From Shareable.net
By Jeremy Adam Smith
10.11.10
The results of The New Sharing Economy study, released last week by Latitude Research and Shareable magazine, point to a possible solution to one of America’s most troubling trends: the decline in social trust.
This trend is documented in a variety of national surveys. The General Social Survey, a periodic assessment of Americans’ moods and values, shows a 10-point decline from 1976 to 2008 in the number of Americans who believe other people can generally be trusted. The General Social Survey also shows trust in all US institutions declining (with the exception of the military, which, after a post-Vietnam stumble, saw a 10-point jump in confidence from 2000 to 2008).
Why are these declines bad for all of us? Largely because trust is very highly correlated with quality of life. Numerous studies show that where social trust is high, crime is low. Trust is also very good for democracy—why bother to vote if you don’t trust politicians or the results? Not to mention the economy: Studies by Stephen Knack, Philip Keefer, Armin Falk, and Michael Kosfeld, among others, have found strong links between trust and economic performance.

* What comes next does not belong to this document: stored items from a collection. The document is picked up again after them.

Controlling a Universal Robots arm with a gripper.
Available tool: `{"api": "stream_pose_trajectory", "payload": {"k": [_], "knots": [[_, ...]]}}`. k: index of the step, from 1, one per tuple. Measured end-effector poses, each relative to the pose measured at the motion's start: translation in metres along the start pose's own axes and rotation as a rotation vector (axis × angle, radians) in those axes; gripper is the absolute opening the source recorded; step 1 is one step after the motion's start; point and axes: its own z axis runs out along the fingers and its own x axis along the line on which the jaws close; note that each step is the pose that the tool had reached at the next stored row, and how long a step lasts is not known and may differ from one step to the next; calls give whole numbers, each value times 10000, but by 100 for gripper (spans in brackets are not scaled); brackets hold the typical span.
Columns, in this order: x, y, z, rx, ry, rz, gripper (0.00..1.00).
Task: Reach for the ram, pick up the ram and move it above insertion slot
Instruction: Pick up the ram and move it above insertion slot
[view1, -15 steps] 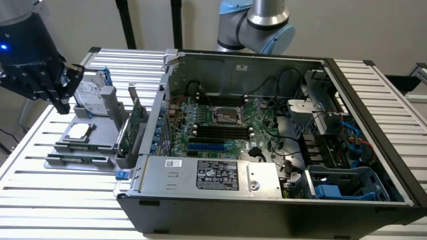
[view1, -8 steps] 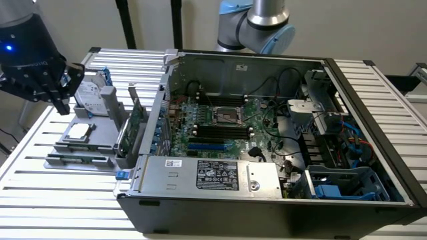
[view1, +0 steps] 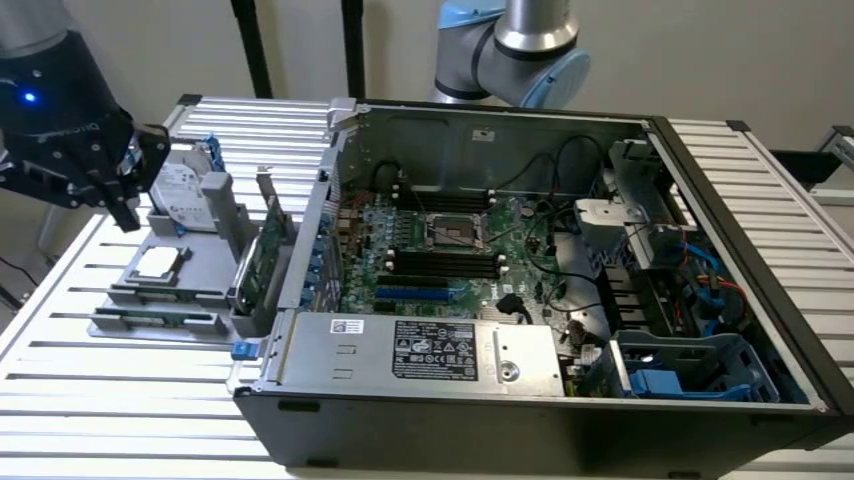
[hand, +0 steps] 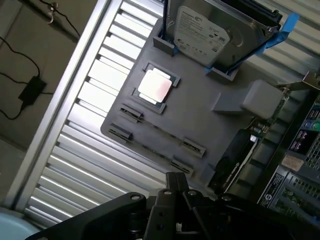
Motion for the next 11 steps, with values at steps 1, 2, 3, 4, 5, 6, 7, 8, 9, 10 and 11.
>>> {"api": "stream_pose_trajectory", "payload": {"k": [1, 2, 3, 4, 5, 6, 7, 8, 9, 10, 11], "knots": [[0, 0, 3, 0, 4, -197, 11], [0, 0, 5, 0, 8, -371, 11], [0, 0, 8, 0, 12, -557, 11], [0, 0, 10, 0, 17, -735, 11], [0, 0, 13, 0, 20, -916, 11], [0, 0, 16, 0, 24, -1096, 11], [0, 0, 18, 0, 28, -1275, 11], [0, -1, 21, 0, 32, -1456, 11], [0, -1, 23, 0, 37, -1634, 11], [0, -1, 26, -1, 41, -1821, 11], [0, -1, 29, -1, 45, -2005, 11]]}}
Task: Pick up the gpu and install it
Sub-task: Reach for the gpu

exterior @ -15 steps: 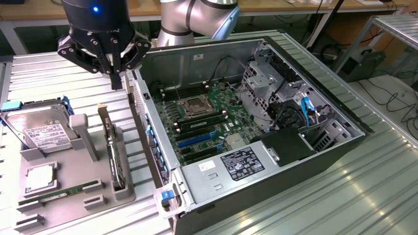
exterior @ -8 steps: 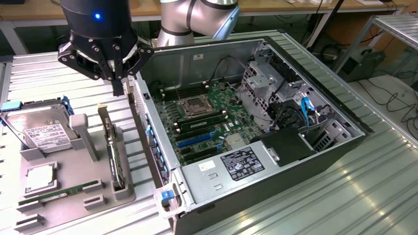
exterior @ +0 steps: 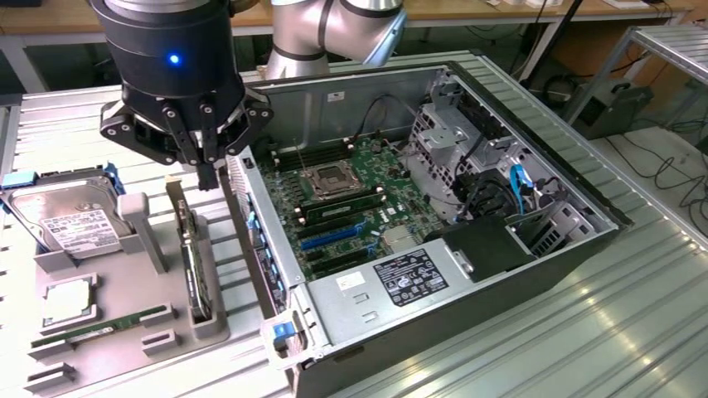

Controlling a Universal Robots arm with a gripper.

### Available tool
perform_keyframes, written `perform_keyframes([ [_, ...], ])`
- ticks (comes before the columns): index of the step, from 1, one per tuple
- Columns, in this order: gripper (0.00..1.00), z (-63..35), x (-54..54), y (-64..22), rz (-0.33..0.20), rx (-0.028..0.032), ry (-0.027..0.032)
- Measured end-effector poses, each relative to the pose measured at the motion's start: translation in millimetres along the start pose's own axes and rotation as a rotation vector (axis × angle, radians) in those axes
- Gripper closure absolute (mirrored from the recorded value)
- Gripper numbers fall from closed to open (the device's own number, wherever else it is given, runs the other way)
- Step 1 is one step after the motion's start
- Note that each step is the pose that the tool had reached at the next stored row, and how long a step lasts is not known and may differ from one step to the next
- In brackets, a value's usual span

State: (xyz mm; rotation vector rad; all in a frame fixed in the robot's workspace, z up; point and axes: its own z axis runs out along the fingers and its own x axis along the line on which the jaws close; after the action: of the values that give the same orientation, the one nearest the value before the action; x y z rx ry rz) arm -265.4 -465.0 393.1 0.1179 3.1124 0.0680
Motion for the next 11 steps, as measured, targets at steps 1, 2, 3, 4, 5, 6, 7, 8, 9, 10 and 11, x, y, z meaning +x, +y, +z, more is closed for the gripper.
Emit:
perform_keyframes([
  [1, 0.89, 0.0, -0.1, -0.9, 0.000, 0.0000, 0.0000],
  [2, 0.89, -0.1, -0.1, -1.8, 0.000, 0.0000, 0.0000],
  [3, 0.89, -0.2, -0.2, -2.8, 0.000, 0.0001, 0.0001],
  [4, 0.89, -0.2, -0.3, -3.8, 0.000, 0.0001, 0.0001],
  [5, 0.89, -0.3, -0.4, -4.9, 0.000, 0.0001, 0.0001],
  [6, 0.89, -0.3, -0.4, -5.9, 0.000, 0.0001, 0.0001],
  [7, 0.89, -0.3, -0.5, -6.9, 0.000, 0.0001, 0.0001],
  [8, 0.89, -0.3, -0.6, -7.9, 0.000, 0.0000, 0.0000],
  [9, 0.89, -0.4, -0.7, -9.0, 0.000, 0.0001, 0.0000],
  [10, 0.89, -0.4, -0.8, -10.2, 0.000, 0.0000, 0.0000],
  [11, 0.89, -0.5, -0.9, -12.3, 0.000, 0.0000, 0.0000],
])
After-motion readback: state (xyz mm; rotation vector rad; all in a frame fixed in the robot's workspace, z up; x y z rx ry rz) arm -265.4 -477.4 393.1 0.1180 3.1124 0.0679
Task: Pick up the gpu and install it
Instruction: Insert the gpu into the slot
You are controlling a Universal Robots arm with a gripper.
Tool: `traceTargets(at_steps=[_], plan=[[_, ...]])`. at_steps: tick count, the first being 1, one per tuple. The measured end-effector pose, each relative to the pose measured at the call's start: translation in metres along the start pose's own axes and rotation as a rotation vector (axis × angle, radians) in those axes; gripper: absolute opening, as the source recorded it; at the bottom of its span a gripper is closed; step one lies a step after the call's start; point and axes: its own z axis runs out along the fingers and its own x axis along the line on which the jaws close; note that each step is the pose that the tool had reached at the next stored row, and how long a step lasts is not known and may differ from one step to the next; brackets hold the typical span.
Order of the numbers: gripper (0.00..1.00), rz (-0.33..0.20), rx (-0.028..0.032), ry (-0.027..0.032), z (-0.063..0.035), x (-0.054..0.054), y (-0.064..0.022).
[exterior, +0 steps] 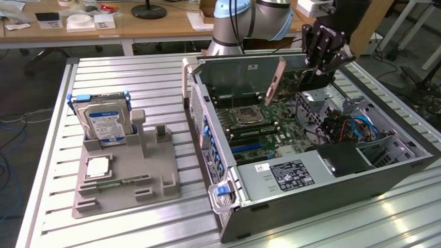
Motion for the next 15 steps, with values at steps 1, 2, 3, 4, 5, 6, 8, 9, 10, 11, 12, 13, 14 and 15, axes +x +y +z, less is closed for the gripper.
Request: traceTargets(at_steps=[1, 2, 3, 4, 5, 6, 8, 9, 10, 11, 12, 13, 14, 15], plan=[[0.27, 0.000, 0.0000, 0.0000, 0.0000, 0.0006, 0.0001], [0.27, 0.000, 0.0001, -0.0001, 0.0000, 0.0010, 0.0001], [0.27, 0.000, 0.0001, -0.0001, 0.0000, 0.0010, 0.0000], [0.27, 0.000, 0.0000, 0.0000, 0.0000, 0.0010, 0.0000], [0.27, 0.000, 0.0000, 0.0000, 0.0000, 0.0010, 0.0000], [0.27, 0.000, 0.0001, -0.0001, 0.0000, 0.0010, 0.0000], [0.27, 0.000, 0.0000, 0.0000, 0.0000, 0.0010, 0.0000], [0.27, 0.000, 0.0000, 0.0001, 0.0000, 0.0010, 0.0001], [0.27, 0.000, 0.0000, 0.0000, 0.0000, 0.0010, 0.0003], [0.27, 0.000, 0.0000, 0.0001, -0.0001, 0.0010, 0.0008], [0.27, 0.000, 0.0001, 0.0001, -0.0001, 0.0010, 0.0017], [0.27, 0.000, 0.0001, 0.0001, -0.0002, 0.0009, 0.0025], [0.27, 0.000, 0.0001, 0.0001, -0.0002, 0.0008, 0.0033], [0.27, 0.000, 0.0001, 0.0001, -0.0002, 0.0008, 0.0036]])
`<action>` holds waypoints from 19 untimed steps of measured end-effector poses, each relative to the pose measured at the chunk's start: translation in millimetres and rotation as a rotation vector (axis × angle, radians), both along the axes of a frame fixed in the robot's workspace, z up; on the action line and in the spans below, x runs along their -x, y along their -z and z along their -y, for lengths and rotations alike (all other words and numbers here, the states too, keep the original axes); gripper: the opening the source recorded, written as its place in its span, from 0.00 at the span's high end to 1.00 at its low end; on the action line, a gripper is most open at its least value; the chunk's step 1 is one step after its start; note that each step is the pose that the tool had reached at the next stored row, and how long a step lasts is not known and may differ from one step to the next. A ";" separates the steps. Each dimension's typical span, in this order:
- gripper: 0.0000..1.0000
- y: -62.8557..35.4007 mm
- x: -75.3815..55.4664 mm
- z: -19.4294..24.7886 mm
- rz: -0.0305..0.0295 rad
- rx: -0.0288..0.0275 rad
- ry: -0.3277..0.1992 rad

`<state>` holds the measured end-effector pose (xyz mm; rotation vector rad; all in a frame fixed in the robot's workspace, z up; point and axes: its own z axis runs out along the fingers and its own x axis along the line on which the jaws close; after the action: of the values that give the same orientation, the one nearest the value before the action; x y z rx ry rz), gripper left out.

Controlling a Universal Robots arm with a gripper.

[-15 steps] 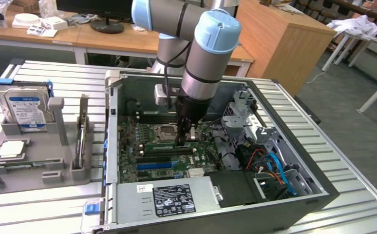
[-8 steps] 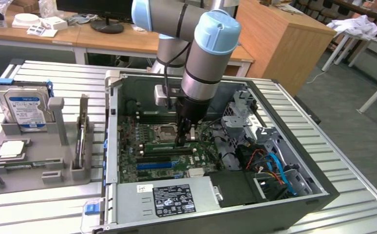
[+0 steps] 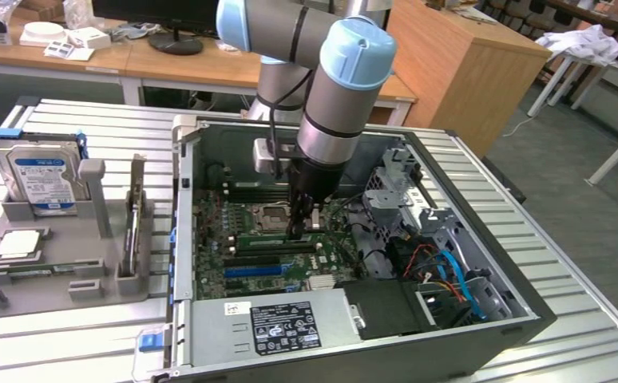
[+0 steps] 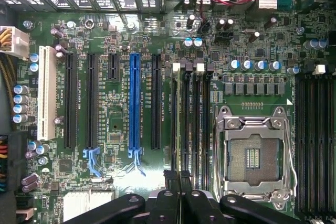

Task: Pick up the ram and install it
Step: 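Insert the ram into the slot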

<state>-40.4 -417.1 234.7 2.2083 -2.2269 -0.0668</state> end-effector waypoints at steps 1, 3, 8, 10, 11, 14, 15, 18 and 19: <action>0.88 0.0 0.0 0.0 -0.0001 0.0000 0.000; 0.88 0.0 -0.2 0.0 -0.0004 -0.0001 0.000; 0.88 0.1 -0.4 0.2 -0.0006 -0.0001 0.021; 0.88 0.1 -0.5 0.2 -0.0006 -0.0001 0.021; 0.88 0.1 -0.5 0.2 -0.0006 -0.0001 0.021; 0.88 0.2 -0.8 0.6 -0.0006 -0.0002 0.020; 0.88 0.2 -1.1 0.7 -0.0010 -0.0002 0.020; 0.88 0.1 -1.2 0.8 -0.0014 -0.0001 0.021; 0.88 0.1 -1.2 0.8 -0.0014 -0.0001 0.021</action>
<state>-39.1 -417.9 234.6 2.1847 -2.2494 -0.0684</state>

Why has trust been declining? In his 2000 book Bowling Alone, Robert Putnam drew on a vast data set to argue that people were simply participating less and less in the community activities and civic organization that create the kind of reciprocal relationships that allow social trust to flourish—largely because television was consuming leisure time. When the Harvard University GoodWork Project ran a series of surveys in 2004, researchers “found that individuals typically blame the media for loss of trust.” Right or wrong, the effect appeared to be generational. “Most of the young people we interviewed have a default stance of distrust towards the media,” says Carrie James, research director of GoodWork.
Of course, the media landscape of 2004 was totally different from the one we have in 2010. The intervening period has seen the emergence and phenomenal growth of new mobile technologies and social media like Twitter, Faceboook, and countless other services. It’s much too early to declare that social media will save our communities, democracy, and economy by rebuilding trust—some believe that it’s doing the opposite—but our New Sharing Economy Study does suggest that social media provide new opportunities for people to re-learn to trust each other.
For starters, 78 percent of the study participants felt that interacting with people online made them more open to the idea of sharing offline resources, even with strangers. This is very consistent with a huge amount of research: Laboratory experiments show that when individuals successfully engage in an exchange that involves trust, it creates more trust and positive emotions. People are more likely to engage in additional exchanges that require trust.
Many of the 537 participants in the New Sharing Economy survey expressed similar ideas. As a 44-year-old woman in Helsinki, Finland, put it: “[If I designed a sharing service], it would work on network based on recommendations: I know you and you know someone, so you build trust—sort of ‘get introduced.’ Based on trust and community relationships, it’s easier to broaden one’s perspective towards sharing almost anything.”
This is why reputation is becoming an important form of currency; communities that offer transparency (such as through open ratings and reviews) encourage good behavior and trust amongst members.
Some participants embraced the notion of that sharing networks might complement or replace social institutions that have declined in power and importance. “What I'd want to set up is free sharing of services and stuff amongst a community of people in the way that a small town might once have functioned,” said one 38-year-old woman in Providence, RI. “I think this kind of interaction is part of community ties and support networks that used to develop naturally and spontaneously and need some encouragement now.”
Kim Gaskins of Latitude Research argues this creates “a huge opportunity for businesses to create the technological and community infrastructure that will help people to share in new ways, locally and across much broader distances, than was ever possible before.” And the really interesting thing is that this business activity may actually build social trust. In fact, as we’ve discovered through our interviews at Shareable.net, many sharing economy entrepreneurs explicitly see building trust as essential to their business models.
“There was a day when it would have seemed like a crazy idea to send your goods to people you had never met,” CouchSurfing founder Casey Fenton told us. “But [businesses like eBay] implemented different trust systems and it worked really well. And when you say it like that, people realize we have overcome the trust barrier through the CouchSurfing system. In fact, we are in the businesses of helping people understand just how trustworthy someone they have never met is. It is not our mission, but it is core to why we exist.”
Will launching new product service systems—whether for-profits like Zipcar or non-profits like Kiva—help us to cut crime, improve democracy, and increase prosperity? Will building a new business model help build a new kind of society? No one knows for sure, but the participants in the New Sharing Economy Study say it’s worth a try.
This piece was partially adapted (and updated) from a 2008 essay I wrote with Ohio State University sociologist Pamela Paxton—worth a read if you’re interested in the issues and research surrounding social trust. Some of the language from this piece was also borrowed directly from The New Sharing Economy study, which will be presented and discussed at the next SXSW.